= Wiji Arulampalam =

British economist

Sowmya Wijayambal Arulampalam, known as Wiji Arulampalam, is an economist and professor at the department of economics in the University of Warwick. Arulampalam is the 152nd most cited female economist in the world according to the RePEc/IDEAS ranking.

Arulampalam holds a BA and MA in Mathematical Economics and Econometrics from the London School of Economics where she also obtained her PhD. She is on the editorial board of the journal Foundations and Trends in Econometrics. Arulampalam is a research fellow at the Institute for the Study of Labor (IZA) in Bonn, Germany. From 1991 to 1994, she was a fellow of the Royal Statistical Society and is currently a board member of the European Association of Labour Economists.

== Research and publications ==
Her research focuses on econometrics, development, education economics, health economics, labour economics and public economics. Arulampalam's work has been cited over 8500 times. Her most cited paper is on the glass ceiling in Europe. She published research not only in econometrics journals such as the Journal of Econometrics but also in medical journals such as the British Medical Journal.

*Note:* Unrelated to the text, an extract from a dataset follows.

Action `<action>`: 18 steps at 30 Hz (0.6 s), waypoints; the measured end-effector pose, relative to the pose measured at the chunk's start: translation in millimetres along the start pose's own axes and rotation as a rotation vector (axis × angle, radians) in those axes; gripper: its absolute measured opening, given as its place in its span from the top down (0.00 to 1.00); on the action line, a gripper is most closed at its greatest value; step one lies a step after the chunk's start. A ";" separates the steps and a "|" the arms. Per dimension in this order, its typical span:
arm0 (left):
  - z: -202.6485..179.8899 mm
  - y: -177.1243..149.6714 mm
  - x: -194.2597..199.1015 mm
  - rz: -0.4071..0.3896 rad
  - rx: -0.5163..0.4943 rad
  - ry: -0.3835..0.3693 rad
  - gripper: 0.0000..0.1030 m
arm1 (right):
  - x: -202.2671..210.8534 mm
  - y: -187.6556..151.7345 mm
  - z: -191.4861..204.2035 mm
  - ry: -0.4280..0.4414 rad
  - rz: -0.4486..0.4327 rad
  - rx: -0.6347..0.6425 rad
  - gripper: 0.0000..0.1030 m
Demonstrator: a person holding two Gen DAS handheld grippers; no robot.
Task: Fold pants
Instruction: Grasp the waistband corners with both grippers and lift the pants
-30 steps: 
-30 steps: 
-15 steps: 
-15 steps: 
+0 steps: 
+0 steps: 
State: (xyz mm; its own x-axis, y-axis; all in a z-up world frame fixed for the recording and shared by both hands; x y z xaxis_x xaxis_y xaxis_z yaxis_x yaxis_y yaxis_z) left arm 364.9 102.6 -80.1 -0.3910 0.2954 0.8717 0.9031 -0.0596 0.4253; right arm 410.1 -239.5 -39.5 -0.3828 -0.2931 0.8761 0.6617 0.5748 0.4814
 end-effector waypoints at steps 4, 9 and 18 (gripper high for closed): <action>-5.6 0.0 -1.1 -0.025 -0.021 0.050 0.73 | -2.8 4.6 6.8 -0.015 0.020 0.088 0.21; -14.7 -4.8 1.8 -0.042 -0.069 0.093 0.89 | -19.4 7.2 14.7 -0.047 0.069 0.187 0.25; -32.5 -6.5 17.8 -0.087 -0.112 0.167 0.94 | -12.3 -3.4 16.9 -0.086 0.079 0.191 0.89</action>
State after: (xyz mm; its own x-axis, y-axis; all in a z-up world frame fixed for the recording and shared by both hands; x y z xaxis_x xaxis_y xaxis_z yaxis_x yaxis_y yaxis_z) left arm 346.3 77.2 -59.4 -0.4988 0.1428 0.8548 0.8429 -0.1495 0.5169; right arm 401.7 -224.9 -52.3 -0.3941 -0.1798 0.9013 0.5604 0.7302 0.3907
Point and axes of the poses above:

Her research has been cited in The New York Times, Forbes, The Guardian, The Observer, The Daily Mirror and the Investors Chronicle.

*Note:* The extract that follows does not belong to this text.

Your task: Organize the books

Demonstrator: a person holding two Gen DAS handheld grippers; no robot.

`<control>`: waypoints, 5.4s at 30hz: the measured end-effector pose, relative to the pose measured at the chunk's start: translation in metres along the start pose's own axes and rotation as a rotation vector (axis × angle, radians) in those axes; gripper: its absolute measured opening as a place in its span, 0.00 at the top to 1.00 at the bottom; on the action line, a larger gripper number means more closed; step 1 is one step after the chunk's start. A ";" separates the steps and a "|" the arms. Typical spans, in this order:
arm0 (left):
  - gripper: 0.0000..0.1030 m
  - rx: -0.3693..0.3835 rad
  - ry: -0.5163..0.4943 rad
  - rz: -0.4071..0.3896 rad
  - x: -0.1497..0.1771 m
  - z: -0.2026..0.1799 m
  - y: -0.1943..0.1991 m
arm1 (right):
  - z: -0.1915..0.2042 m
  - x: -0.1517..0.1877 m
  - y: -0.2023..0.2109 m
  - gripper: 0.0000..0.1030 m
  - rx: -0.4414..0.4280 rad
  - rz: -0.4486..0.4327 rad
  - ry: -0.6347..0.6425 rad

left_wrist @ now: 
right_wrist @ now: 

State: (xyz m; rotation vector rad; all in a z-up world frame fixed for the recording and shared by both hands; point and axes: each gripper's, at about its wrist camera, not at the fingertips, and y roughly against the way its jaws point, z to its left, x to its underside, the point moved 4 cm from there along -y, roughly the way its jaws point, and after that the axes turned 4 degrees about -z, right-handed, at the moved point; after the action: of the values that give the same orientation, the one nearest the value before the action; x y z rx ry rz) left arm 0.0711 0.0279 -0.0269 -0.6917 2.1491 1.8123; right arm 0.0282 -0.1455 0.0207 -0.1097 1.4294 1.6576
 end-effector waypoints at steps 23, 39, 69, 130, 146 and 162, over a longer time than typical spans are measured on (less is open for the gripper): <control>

=== Selected publications ===

- Arulampalam, Wiji; Booth, Alison L.; Bryan, Mark L. (January 2007). "Is There a Glass Ceiling over Europe? Exploring the Gender Pay Gap across the Wage Distribution". ILR Review. 60 (2): 163–186.
- Arulampalam, Wiji; Corradi, Valentina; Gutknecht, Daniel (2017-10-01). "Modeling heaped duration data: An application to neonatal mortality". Journal of Econometrics. Measurement Error Models. 200 (2): 363–377.
- Watson, S. I.; Arulampalam, W.; Petrou, S.; Marlow, N.; Morgan, A. S.; Draper, E. S.; Santhakumaran, S.; Modi, N.; Group, On behalf of the Neonatal Data Analysis Unit and the NESCOP (2014-07-01). "The effects of designation and volume of neonatal care on mortality and morbidity outcomes of very preterm infants in England: retrospective population-based cohort study". BMJ Open. 4 (7): e004856.